=== TASK BRIEF ===
Return the whole listing, line for line, without the pictures in it.

=== Begin Enclosure ===

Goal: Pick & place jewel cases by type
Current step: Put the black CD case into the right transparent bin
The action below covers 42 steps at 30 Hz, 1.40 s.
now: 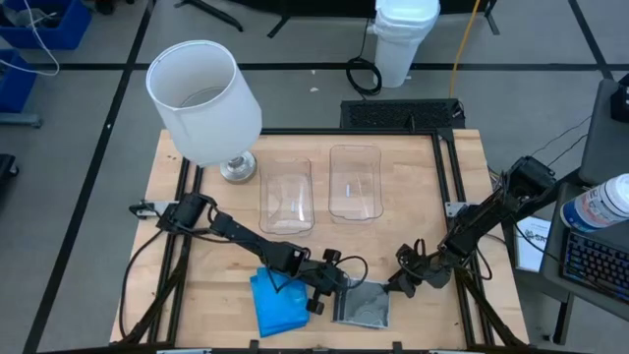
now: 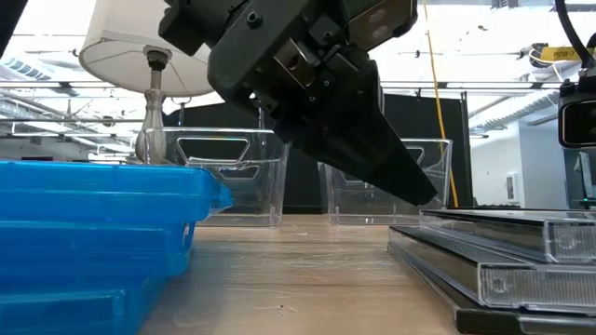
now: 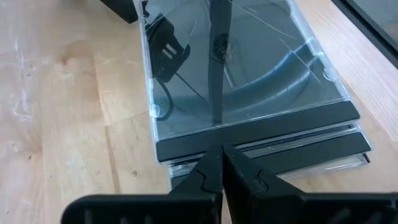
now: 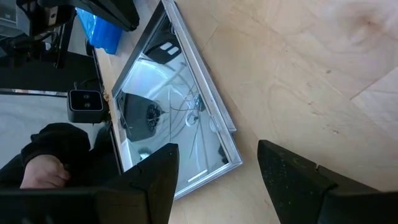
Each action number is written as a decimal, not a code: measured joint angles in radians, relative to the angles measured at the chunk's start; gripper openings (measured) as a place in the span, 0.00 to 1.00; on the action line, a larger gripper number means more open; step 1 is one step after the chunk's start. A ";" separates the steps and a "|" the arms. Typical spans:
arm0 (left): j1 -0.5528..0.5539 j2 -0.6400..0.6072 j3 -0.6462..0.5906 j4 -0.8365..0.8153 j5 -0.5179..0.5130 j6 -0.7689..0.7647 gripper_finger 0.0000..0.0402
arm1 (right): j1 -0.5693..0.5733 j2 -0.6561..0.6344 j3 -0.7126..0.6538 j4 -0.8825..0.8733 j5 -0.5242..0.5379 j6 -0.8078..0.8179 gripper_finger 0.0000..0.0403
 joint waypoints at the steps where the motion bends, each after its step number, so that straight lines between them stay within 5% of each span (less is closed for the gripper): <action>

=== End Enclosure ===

=== TASK RESULT ===
Goal: Pick & place jewel cases by type
Current step: Put the black CD case into the right transparent bin
The action below covers 42 steps at 30 Hz, 1.40 s.
now: 
now: 
now: 
now: 
Each action number is written as a decimal, not a code: measured joint angles in radians, relative to the angles measured at the chunk's start; gripper openings (measured) as a place in the span, 0.00 to 1.00; on the action line, a larger gripper number means more open; step 1 is one step after the chunk's start. A ";" separates the steps and a "|" the arms. Typical spans:
arm0 (left): j1 -0.5528..0.5539 j2 -0.6400..0.6072 j3 -0.6462..0.5906 j4 -0.8365..0.8153 j5 -0.5179..0.5130 j6 -0.7689..0.7647 gripper_finger 0.0000..0.0402
arm1 (right): j1 -0.5693..0.5733 j2 -0.6561..0.6344 j3 -0.7126..0.6538 j4 -0.8825..0.8733 j5 -0.5242..0.5379 j6 -0.8078..0.8179 gripper_finger 0.0000..0.0403
 joint waypoints at the steps where the motion bends, each after its step number, so that straight lines between them stay within 5% of each span (less is closed for the gripper): <action>

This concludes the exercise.